Entity Framework Core 8 Where IN vs Where IN OPENJSON

Asked 22/12, 2023 at 13:42 Answered 10/6, 2024 at 7:9

Solved c#entity-framework-core sql-server-2017 ef-core-8.0

EF Core 8 now inlines values in where statements using a combination of WHERE IN and OPENJSON as opposed to the previous WHERE IN(...).

This change is noted in the documentation and the stated reason is as follows:

The inlining of values here is done in such a way that there is no chance of a SQL injection attack. The change to use JSON described below is all about performance, and nothing to do with security.

Unfortunately, OPENJSON performance on our 2017 SQL Server instance is poor.

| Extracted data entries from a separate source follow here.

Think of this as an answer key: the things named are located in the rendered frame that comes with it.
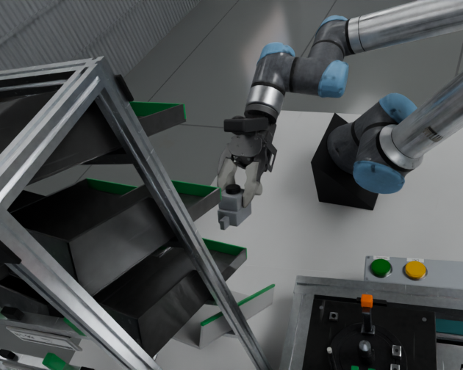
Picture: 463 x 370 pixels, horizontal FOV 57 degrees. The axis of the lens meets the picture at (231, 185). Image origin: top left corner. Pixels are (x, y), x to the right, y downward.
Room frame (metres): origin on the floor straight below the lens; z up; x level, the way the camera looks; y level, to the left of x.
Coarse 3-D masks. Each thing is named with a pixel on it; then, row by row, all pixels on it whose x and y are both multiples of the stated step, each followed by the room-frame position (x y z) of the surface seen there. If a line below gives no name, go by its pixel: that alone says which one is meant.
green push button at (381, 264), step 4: (376, 260) 0.51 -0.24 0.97; (380, 260) 0.51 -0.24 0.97; (384, 260) 0.51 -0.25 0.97; (372, 264) 0.51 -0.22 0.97; (376, 264) 0.50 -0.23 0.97; (380, 264) 0.50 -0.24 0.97; (384, 264) 0.50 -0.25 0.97; (388, 264) 0.49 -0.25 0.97; (372, 268) 0.50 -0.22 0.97; (376, 268) 0.49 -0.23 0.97; (380, 268) 0.49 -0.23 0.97; (384, 268) 0.49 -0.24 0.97; (388, 268) 0.48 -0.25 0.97; (376, 272) 0.49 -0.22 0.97; (380, 272) 0.48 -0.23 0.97; (384, 272) 0.48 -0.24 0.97; (388, 272) 0.48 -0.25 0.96
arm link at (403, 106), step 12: (396, 96) 0.81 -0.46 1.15; (372, 108) 0.83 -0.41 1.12; (384, 108) 0.78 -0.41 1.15; (396, 108) 0.77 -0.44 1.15; (408, 108) 0.78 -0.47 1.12; (360, 120) 0.84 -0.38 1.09; (372, 120) 0.79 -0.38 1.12; (384, 120) 0.76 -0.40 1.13; (396, 120) 0.74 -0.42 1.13; (360, 132) 0.82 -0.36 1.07
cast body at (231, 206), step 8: (232, 184) 0.62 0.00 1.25; (224, 192) 0.61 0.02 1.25; (232, 192) 0.60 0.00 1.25; (240, 192) 0.60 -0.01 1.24; (224, 200) 0.59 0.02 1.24; (232, 200) 0.58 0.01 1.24; (240, 200) 0.58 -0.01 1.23; (224, 208) 0.59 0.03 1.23; (232, 208) 0.58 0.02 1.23; (240, 208) 0.58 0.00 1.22; (248, 208) 0.59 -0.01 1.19; (224, 216) 0.58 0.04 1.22; (232, 216) 0.57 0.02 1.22; (240, 216) 0.57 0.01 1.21; (224, 224) 0.56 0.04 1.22; (232, 224) 0.56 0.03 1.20
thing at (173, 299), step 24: (144, 264) 0.49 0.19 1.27; (168, 264) 0.51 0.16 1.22; (192, 264) 0.50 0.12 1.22; (216, 264) 0.48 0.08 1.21; (240, 264) 0.47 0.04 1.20; (120, 288) 0.44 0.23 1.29; (144, 288) 0.45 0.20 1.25; (168, 288) 0.44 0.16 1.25; (192, 288) 0.38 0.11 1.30; (120, 312) 0.34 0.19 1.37; (144, 312) 0.33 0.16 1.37; (168, 312) 0.34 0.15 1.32; (192, 312) 0.37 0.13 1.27; (144, 336) 0.31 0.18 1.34; (168, 336) 0.33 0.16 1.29
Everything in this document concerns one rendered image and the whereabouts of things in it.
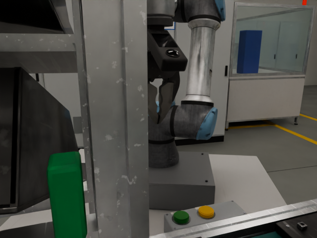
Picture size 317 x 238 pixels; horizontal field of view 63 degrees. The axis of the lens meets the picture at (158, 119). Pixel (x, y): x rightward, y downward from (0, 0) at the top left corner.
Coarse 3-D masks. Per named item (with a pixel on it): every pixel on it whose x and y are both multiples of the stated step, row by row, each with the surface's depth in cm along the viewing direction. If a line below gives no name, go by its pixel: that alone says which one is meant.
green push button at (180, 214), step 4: (176, 212) 67; (180, 212) 67; (184, 212) 67; (176, 216) 65; (180, 216) 65; (184, 216) 65; (188, 216) 65; (176, 220) 64; (180, 220) 64; (184, 220) 64; (188, 220) 65
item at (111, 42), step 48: (96, 0) 8; (144, 0) 8; (96, 48) 8; (144, 48) 9; (96, 96) 9; (144, 96) 9; (96, 144) 9; (144, 144) 10; (96, 192) 9; (144, 192) 10
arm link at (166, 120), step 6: (156, 102) 97; (174, 102) 94; (174, 108) 92; (168, 114) 91; (174, 114) 90; (150, 120) 93; (168, 120) 90; (150, 126) 93; (156, 126) 92; (162, 126) 92; (168, 126) 91; (150, 132) 94; (156, 132) 93; (162, 132) 93; (168, 132) 92; (150, 138) 95; (156, 138) 94; (162, 138) 94; (168, 138) 95
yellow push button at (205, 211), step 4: (200, 208) 68; (204, 208) 68; (208, 208) 68; (212, 208) 69; (200, 212) 67; (204, 212) 67; (208, 212) 67; (212, 212) 67; (204, 216) 66; (208, 216) 66; (212, 216) 67
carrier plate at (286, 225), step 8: (304, 216) 65; (312, 216) 65; (280, 224) 62; (288, 224) 62; (296, 224) 62; (312, 224) 62; (280, 232) 62; (288, 232) 60; (296, 232) 60; (304, 232) 60; (312, 232) 60
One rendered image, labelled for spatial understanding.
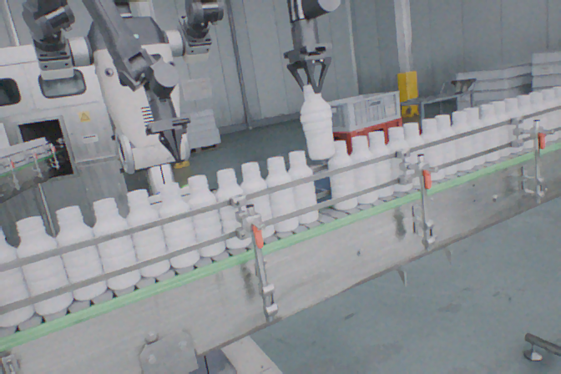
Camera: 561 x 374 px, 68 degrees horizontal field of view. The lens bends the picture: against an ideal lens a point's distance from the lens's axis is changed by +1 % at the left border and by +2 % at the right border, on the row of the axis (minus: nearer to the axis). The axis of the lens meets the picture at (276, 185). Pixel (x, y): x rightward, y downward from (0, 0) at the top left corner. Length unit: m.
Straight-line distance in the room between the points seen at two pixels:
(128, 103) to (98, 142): 3.10
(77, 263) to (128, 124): 0.66
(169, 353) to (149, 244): 0.21
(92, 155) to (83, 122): 0.33
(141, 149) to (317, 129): 0.66
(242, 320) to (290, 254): 0.17
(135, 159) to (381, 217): 0.78
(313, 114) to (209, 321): 0.48
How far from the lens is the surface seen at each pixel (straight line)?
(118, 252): 0.80
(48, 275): 0.81
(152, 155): 1.40
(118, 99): 1.38
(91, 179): 4.53
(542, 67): 7.48
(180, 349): 0.87
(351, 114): 3.22
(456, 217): 1.25
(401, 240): 1.11
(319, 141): 0.92
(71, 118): 4.50
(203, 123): 10.46
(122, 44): 1.05
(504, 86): 7.92
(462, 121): 1.27
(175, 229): 0.82
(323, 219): 0.98
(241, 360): 1.84
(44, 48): 1.41
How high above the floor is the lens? 1.32
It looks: 14 degrees down
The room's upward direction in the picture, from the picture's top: 9 degrees counter-clockwise
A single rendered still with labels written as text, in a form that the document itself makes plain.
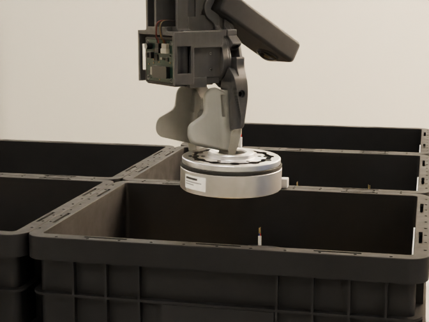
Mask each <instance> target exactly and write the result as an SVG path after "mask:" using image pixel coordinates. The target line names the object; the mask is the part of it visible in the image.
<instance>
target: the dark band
mask: <svg viewBox="0 0 429 322"><path fill-rule="evenodd" d="M181 167H182V168H183V169H186V170H187V171H191V172H194V173H199V174H207V175H213V176H258V175H264V174H271V173H275V172H276V171H279V170H280V169H281V168H282V163H280V165H279V166H278V167H275V168H273V169H268V170H264V171H253V172H220V171H207V170H202V169H196V168H193V167H189V166H187V165H185V164H184V163H182V160H181Z"/></svg>
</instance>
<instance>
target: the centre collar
mask: <svg viewBox="0 0 429 322"><path fill-rule="evenodd" d="M207 156H208V157H209V158H212V159H215V160H225V161H242V160H251V159H253V158H255V152H254V151H253V150H250V149H246V148H237V150H236V153H235V155H230V154H223V153H219V150H216V149H211V150H209V151H208V155H207Z"/></svg>
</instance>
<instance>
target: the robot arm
mask: <svg viewBox="0 0 429 322"><path fill-rule="evenodd" d="M144 43H145V44H144ZM142 44H144V48H145V50H146V69H145V70H143V53H142ZM241 44H243V45H245V46H246V47H248V48H249V49H250V50H252V51H254V53H256V54H258V55H259V56H260V57H261V58H262V59H265V60H266V61H280V62H293V60H294V58H295V56H296V54H297V52H298V50H299V46H300V44H299V42H298V41H297V40H295V39H294V38H293V37H291V36H290V35H289V34H287V33H286V32H285V31H284V30H282V29H281V28H279V27H278V26H277V25H276V24H274V23H273V22H271V21H270V20H269V19H267V18H266V17H265V16H263V15H262V14H261V13H259V12H258V11H257V10H256V9H254V8H253V7H251V6H250V5H249V4H248V3H246V2H245V1H243V0H146V29H142V30H138V52H139V81H146V82H147V83H151V84H159V85H164V86H172V87H179V88H178V90H177V92H176V99H175V105H174V107H173V109H172V110H171V111H169V112H168V113H166V114H164V115H163V116H161V117H159V118H158V120H157V122H156V132H157V134H158V135H159V136H160V137H164V138H167V139H173V140H176V141H182V142H187V143H188V150H189V151H192V150H198V149H203V148H211V149H214V150H219V153H223V154H230V155H235V153H236V150H237V147H238V144H239V141H240V138H241V131H242V128H243V127H244V125H245V116H246V107H247V102H248V82H247V77H246V72H245V58H244V57H243V55H242V50H241ZM214 83H215V84H216V85H217V86H218V87H219V88H221V89H223V90H221V89H218V88H209V89H208V87H207V85H212V84H214Z"/></svg>
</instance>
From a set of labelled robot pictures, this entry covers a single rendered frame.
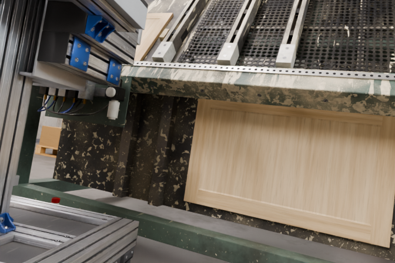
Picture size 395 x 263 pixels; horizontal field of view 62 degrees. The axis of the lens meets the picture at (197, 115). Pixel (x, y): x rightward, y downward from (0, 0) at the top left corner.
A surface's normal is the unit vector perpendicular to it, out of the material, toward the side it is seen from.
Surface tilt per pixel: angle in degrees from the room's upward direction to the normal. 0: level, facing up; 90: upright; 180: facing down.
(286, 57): 54
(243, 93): 144
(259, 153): 90
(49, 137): 90
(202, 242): 90
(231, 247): 90
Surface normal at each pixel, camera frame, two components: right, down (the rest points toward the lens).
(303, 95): -0.33, 0.73
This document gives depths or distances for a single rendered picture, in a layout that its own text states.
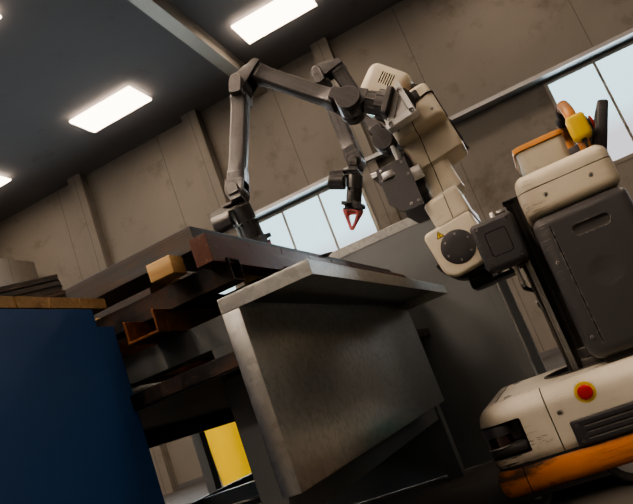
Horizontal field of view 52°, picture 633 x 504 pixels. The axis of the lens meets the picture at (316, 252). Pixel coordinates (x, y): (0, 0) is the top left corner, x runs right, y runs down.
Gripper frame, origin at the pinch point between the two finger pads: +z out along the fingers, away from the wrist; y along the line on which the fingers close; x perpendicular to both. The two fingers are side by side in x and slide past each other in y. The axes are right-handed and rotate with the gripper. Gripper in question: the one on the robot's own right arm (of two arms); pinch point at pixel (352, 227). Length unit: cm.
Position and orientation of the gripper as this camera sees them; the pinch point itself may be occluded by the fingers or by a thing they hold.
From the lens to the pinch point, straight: 241.2
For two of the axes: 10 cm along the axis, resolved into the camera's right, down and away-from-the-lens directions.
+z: -0.7, 9.9, -0.9
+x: 9.4, 0.3, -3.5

The query below, generated by EF Core 8, takes 1.8 seconds to run and results in nearly 400,000 reads:

DECLARE @__scheduleTagIds_0 nvarchar(4000) = N'[5835,5970,6563,6564,6565,6645,6835,6850,7034,7127]';

SELECT  [s].[ScheduleTagId]
       ,[s].[MustStartProdBy]
FROM    [ScheduleTagMustStartBy] AS [s]
WHERE   [s].[ScheduleTagId] IN (
    SELECT  [s0].[value]
    FROM    OPENJSON(@__scheduleTagIds_0) WITH ([value] int '$') AS [s0]
)

If I refactor the query to use a standard WHERE IN(...), the execution time drops to 120ms and 29,000 reads:

SELECT  [s].[ScheduleTagId]
       ,[s].[MustStartProdBy]
FROM    [ScheduleTagMustStartBy] AS [s]
WHERE   [s].[ScheduleTagId] IN (5835,5970,6563,6564,6565,6645,6835,6850,7034,7127)

I have hundreds of queries in my application that use .Where(x => [collection].Contains(x.Id)) and I'm very concerned about the performance degradation I'm seeing in select queries.

Question

What can I do to to mitigate this issue? I'm open to options either in EF or on the SQL Server side (though don't want to change the compatibility level of the database).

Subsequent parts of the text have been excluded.